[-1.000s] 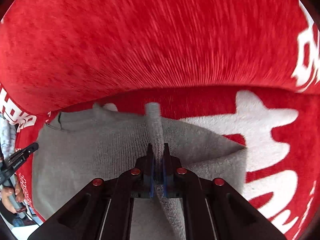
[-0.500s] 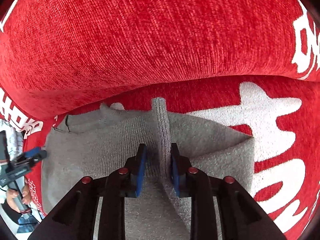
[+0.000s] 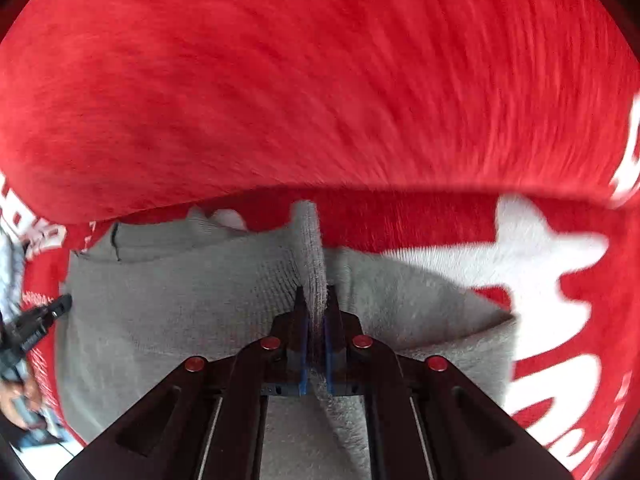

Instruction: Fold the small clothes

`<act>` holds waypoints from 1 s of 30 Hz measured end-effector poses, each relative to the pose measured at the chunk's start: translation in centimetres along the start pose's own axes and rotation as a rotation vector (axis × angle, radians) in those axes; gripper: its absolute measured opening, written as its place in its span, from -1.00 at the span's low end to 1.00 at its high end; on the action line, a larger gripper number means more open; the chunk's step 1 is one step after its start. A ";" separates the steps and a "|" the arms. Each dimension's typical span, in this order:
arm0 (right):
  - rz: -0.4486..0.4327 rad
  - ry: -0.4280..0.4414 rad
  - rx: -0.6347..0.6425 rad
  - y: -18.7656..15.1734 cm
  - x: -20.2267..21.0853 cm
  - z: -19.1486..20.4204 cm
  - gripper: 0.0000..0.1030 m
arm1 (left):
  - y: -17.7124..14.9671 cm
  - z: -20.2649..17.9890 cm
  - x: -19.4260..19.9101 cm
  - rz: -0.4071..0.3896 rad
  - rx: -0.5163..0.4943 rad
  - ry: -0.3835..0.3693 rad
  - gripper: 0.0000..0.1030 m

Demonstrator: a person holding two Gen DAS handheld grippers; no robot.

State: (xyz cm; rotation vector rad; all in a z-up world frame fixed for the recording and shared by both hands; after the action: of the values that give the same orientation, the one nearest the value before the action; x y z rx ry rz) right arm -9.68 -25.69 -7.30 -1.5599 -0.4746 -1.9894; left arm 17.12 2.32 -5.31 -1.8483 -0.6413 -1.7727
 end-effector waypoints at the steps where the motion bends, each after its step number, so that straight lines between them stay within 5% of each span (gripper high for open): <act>1: -0.012 0.023 -0.027 -0.1 0.3 -0.3 -0.90 | -0.3 0.2 0.3 -0.007 0.011 0.022 -0.44; 3: -0.030 0.012 -0.055 -0.4 0.9 -0.7 -0.85 | -0.9 1.4 0.9 -0.016 0.059 0.085 0.18; 5: -0.045 -0.079 -0.087 -1.0 1.9 -1.9 -0.16 | -1.6 2.8 1.5 -0.016 0.101 0.087 0.25; 6: -0.054 -0.117 -0.118 -1.2 2.5 -2.6 -0.11 | -2.0 3.3 1.8 -0.008 0.112 0.076 0.25; 13: -0.084 -0.056 -0.173 -5.0 6.2 -5.0 -0.11 | -6.0 4.0 4.7 0.004 0.129 0.051 0.25; 22: 0.013 0.079 -0.027 -15.7 6.4 0.0 -0.11 | -12.3 -0.2 5.0 0.099 0.122 0.008 0.25; 30: 0.086 0.234 -0.371 -24.0 5.8 -6.1 -0.04 | -15.9 1.6 2.2 0.219 0.235 -0.125 0.25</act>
State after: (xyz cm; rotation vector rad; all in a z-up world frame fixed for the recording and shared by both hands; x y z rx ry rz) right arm -30.29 -11.80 -1.72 -1.4961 0.0596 -2.2467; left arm 8.23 15.48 -2.63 -1.8008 -0.6367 -1.3896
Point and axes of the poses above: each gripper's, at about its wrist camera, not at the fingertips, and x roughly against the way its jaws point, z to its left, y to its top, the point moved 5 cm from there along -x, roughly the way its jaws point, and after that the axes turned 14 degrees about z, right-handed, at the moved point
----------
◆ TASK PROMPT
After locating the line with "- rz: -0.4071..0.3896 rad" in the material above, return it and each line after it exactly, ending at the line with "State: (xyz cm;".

◆ SOLUTION FOR THIS TASK
  - rz: -0.4071..0.3896 rad
  - rx: -0.5163..0.4943 rad
  - ry: -0.3835..0.3693 rad
  - gripper: 0.0000..0.1030 m

Demonstrator: a person holding two Gen DAS handheld grippers; no robot.

State: (xyz cm; rotation vector rad; all in a z-up world frame fixed for the recording and shared by both hands; after the action: of the values that give the same orientation, the one nearest the value before the action; x y z rx ry rz) right arm -9.68 -25.69 -7.30 -1.5599 -0.4746 -1.9894; left arm 17.12 2.32 -5.31 -1.8483 -0.6413 -1.7727

There is nothing further to this answer.